BUILD_LIST_UNPACK infers the final length from an object reference, but calls _PyList_Extend directly, so it combines the preallocation and the iterator consumption into a single step, and hence can't be used outside of iterable unpacking into a list

At the same time, attempting to generalise either of them isn't desirable, since it would slow them down for their existing use cases, and be slower than a new opcode for this use case.

The proposed BUILD_LIST_PREALLOC opcode splits the difference: it lets the compiler provide the interpreter with a *hint* as to how big the resulting list is expected to be.
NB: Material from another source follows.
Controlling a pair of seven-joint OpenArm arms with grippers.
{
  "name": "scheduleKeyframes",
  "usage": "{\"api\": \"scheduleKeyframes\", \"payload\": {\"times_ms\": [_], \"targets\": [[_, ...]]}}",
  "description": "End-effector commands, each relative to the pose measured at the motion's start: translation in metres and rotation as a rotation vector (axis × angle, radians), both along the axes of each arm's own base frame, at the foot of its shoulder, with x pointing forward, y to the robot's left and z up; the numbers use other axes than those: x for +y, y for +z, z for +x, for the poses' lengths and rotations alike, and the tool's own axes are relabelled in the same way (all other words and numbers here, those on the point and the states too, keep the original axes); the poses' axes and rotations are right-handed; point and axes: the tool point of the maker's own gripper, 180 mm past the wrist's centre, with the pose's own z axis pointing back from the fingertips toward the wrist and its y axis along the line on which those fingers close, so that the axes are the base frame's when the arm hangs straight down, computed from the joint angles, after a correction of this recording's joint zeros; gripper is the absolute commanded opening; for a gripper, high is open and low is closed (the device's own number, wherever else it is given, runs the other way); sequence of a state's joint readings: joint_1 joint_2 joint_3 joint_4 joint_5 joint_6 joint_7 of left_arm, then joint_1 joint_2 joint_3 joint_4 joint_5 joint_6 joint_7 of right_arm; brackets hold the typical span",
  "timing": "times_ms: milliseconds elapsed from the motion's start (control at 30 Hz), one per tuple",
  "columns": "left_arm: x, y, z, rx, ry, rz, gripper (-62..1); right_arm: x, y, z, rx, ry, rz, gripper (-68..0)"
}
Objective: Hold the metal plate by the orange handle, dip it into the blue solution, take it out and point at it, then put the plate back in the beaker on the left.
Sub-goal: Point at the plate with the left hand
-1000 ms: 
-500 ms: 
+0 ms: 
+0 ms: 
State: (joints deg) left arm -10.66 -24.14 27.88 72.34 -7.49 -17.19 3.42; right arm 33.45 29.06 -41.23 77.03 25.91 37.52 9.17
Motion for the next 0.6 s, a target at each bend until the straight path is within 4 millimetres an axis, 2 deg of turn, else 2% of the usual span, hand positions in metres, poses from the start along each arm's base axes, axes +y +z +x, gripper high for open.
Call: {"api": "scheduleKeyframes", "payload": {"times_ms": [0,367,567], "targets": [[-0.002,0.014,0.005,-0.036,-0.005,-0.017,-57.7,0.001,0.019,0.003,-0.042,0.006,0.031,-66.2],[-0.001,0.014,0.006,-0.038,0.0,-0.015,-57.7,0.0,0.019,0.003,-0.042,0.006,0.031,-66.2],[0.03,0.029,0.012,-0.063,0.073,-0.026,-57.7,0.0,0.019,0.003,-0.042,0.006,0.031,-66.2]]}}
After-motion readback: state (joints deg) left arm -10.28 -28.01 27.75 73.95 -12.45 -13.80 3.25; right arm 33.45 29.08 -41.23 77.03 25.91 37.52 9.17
That said, you'd want to run the result through the benchmark suite rather than relying solely on microbenchmarks, as even though unfiltered "[some_operation_on_x for x in y]" comprehensions without nested loops or filter clauses are pretty common (more common than the relatively new "[*itr]" syntax), it's far less clear what the typical distribution in input lengths actually is, and how many memory allocations need to be avoided in order to offset the cost of the initial _PyObject_LengthHint call (as Pablo's small scale results show).

(Note that in the _PyList_Extend code, there are preceding special cases for builtin lists and tuples that take those down a much faster path that avoids the _PyObject_LengthHint call entirely)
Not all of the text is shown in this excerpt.